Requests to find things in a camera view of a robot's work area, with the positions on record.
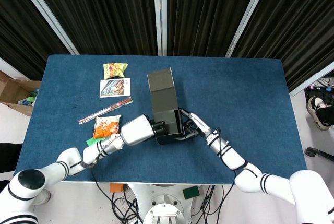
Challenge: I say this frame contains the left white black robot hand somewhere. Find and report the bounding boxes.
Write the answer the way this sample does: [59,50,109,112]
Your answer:
[120,114,166,147]

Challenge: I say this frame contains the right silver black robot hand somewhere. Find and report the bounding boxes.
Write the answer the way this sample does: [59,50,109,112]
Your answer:
[178,108,221,141]

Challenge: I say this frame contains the black box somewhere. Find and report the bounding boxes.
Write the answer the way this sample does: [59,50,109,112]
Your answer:
[147,67,188,146]

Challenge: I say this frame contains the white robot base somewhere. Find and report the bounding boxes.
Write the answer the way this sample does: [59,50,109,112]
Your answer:
[127,183,201,224]

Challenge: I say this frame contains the blue carpeted table top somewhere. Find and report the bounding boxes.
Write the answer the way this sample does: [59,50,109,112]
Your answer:
[14,54,311,185]

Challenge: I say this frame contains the brown cardboard box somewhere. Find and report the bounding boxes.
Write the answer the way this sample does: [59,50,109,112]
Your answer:
[0,70,42,117]

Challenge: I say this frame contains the orange white snack bag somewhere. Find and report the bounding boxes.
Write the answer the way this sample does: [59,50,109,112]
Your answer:
[92,114,122,139]

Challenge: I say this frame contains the red chopsticks in clear wrapper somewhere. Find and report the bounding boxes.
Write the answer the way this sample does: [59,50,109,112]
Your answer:
[78,97,134,125]

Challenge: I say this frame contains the green sachet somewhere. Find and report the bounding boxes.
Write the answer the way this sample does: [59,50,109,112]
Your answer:
[86,136,105,147]

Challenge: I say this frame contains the printed picture card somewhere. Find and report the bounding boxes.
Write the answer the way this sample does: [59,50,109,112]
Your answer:
[99,77,132,98]

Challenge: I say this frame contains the orange block under table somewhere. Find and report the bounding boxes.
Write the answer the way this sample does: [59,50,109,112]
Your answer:
[109,183,124,193]

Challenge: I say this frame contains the yellow green snack bag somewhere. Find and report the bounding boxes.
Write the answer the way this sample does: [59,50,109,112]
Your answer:
[103,62,129,80]

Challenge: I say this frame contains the green block under table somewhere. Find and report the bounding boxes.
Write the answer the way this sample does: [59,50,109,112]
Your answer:
[182,185,201,200]

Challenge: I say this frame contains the black pleated curtain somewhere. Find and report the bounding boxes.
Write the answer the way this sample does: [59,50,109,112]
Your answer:
[166,0,262,57]
[0,0,70,81]
[27,0,159,56]
[231,0,334,92]

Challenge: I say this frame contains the black chair caster leg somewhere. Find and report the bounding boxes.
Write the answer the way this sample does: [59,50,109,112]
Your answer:
[304,147,334,162]

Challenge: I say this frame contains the black white sneaker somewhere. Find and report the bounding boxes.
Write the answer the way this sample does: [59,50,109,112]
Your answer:
[306,96,334,131]

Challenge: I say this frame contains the black electronic device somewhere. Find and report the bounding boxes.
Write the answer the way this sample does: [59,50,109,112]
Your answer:
[304,77,334,110]

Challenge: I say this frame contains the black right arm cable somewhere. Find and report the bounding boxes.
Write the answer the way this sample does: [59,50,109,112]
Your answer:
[200,127,248,224]

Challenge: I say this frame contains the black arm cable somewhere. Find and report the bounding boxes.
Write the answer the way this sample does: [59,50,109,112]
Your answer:
[200,127,248,224]
[90,135,141,224]

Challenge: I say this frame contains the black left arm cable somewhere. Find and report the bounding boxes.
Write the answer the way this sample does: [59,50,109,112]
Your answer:
[90,135,141,224]

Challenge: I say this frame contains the black floor cable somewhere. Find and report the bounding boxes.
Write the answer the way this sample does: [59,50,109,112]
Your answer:
[195,184,225,224]
[111,184,144,224]

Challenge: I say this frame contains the white partition frame post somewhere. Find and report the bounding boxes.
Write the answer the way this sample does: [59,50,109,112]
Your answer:
[152,0,168,56]
[225,0,273,58]
[11,0,79,55]
[289,61,334,98]
[0,56,29,80]

What the task asks: Without including the pictures, reproduce all entries exactly.

Reply to the task:
Requests to find things in a camera view of a robot's work area, with the positions on record.
Challenge: I say this frame contains the left white black robot hand somewhere. Find and report the bounding boxes.
Write the answer the way this sample does: [59,50,109,112]
Your answer:
[120,114,166,147]

Challenge: I say this frame contains the right silver black robot hand somewhere. Find and report the bounding boxes.
Write the answer the way this sample does: [59,50,109,112]
Your answer:
[178,108,221,141]

Challenge: I say this frame contains the black box somewhere. Find and report the bounding boxes.
Write the answer the way this sample does: [59,50,109,112]
Your answer:
[147,67,188,146]

Challenge: I say this frame contains the white robot base somewhere. Find and report the bounding boxes.
Write the answer the way this sample does: [59,50,109,112]
Your answer:
[127,183,201,224]

Challenge: I say this frame contains the blue carpeted table top somewhere. Find and report the bounding boxes.
Write the answer the way this sample does: [59,50,109,112]
Your answer:
[14,54,311,185]

Challenge: I say this frame contains the brown cardboard box somewhere. Find and report the bounding boxes.
Write the answer the way this sample does: [59,50,109,112]
Your answer:
[0,70,42,117]

Challenge: I say this frame contains the orange white snack bag somewhere. Find and report the bounding boxes.
Write the answer the way this sample does: [59,50,109,112]
Your answer:
[92,114,122,139]

Challenge: I say this frame contains the red chopsticks in clear wrapper somewhere. Find and report the bounding boxes.
Write the answer the way this sample does: [59,50,109,112]
Your answer:
[78,97,134,125]

Challenge: I say this frame contains the green sachet somewhere. Find and report the bounding boxes.
Write the answer the way this sample does: [59,50,109,112]
Your answer:
[86,136,105,147]

Challenge: I say this frame contains the printed picture card somewhere. Find and report the bounding boxes.
Write the answer the way this sample does: [59,50,109,112]
Your answer:
[99,77,132,98]

Challenge: I say this frame contains the orange block under table somewhere. Find and report the bounding boxes.
Write the answer the way this sample does: [59,50,109,112]
Your answer:
[109,183,124,193]

Challenge: I say this frame contains the yellow green snack bag somewhere. Find and report the bounding boxes.
Write the answer the way this sample does: [59,50,109,112]
Your answer:
[103,62,129,80]

Challenge: I say this frame contains the green block under table somewhere. Find and report the bounding boxes.
Write the answer the way this sample does: [59,50,109,112]
Your answer:
[182,185,201,200]

Challenge: I say this frame contains the black pleated curtain somewhere. Find and report the bounding boxes.
Write the answer the way this sample does: [59,50,109,112]
Your answer:
[166,0,262,57]
[0,0,70,81]
[27,0,159,56]
[231,0,334,92]

Challenge: I say this frame contains the black chair caster leg somewhere. Find and report the bounding boxes.
Write the answer the way this sample does: [59,50,109,112]
Your answer:
[304,147,334,162]

Challenge: I say this frame contains the black white sneaker somewhere. Find and report the bounding boxes.
Write the answer the way this sample does: [59,50,109,112]
Your answer:
[306,96,334,131]

Challenge: I say this frame contains the black electronic device somewhere. Find and report the bounding boxes.
Write the answer the way this sample does: [59,50,109,112]
Your answer:
[304,77,334,110]

Challenge: I say this frame contains the black right arm cable somewhere. Find and report the bounding boxes.
Write the answer the way this sample does: [59,50,109,112]
Your answer:
[200,127,248,224]

Challenge: I say this frame contains the black arm cable somewhere. Find and report the bounding boxes.
Write the answer the way this sample does: [59,50,109,112]
Your answer:
[200,127,248,224]
[90,135,141,224]

Challenge: I say this frame contains the black left arm cable somewhere. Find and report the bounding boxes.
Write the answer the way this sample does: [59,50,109,112]
Your answer:
[90,135,141,224]

Challenge: I say this frame contains the black floor cable somewhere. Find and report the bounding boxes.
Write the answer the way this sample does: [59,50,109,112]
Your answer:
[195,184,225,224]
[111,184,144,224]

Challenge: I say this frame contains the white partition frame post somewhere. Find and report the bounding boxes.
Write the answer the way this sample does: [59,50,109,112]
Your answer:
[152,0,168,56]
[225,0,273,58]
[11,0,79,55]
[289,61,334,98]
[0,56,29,80]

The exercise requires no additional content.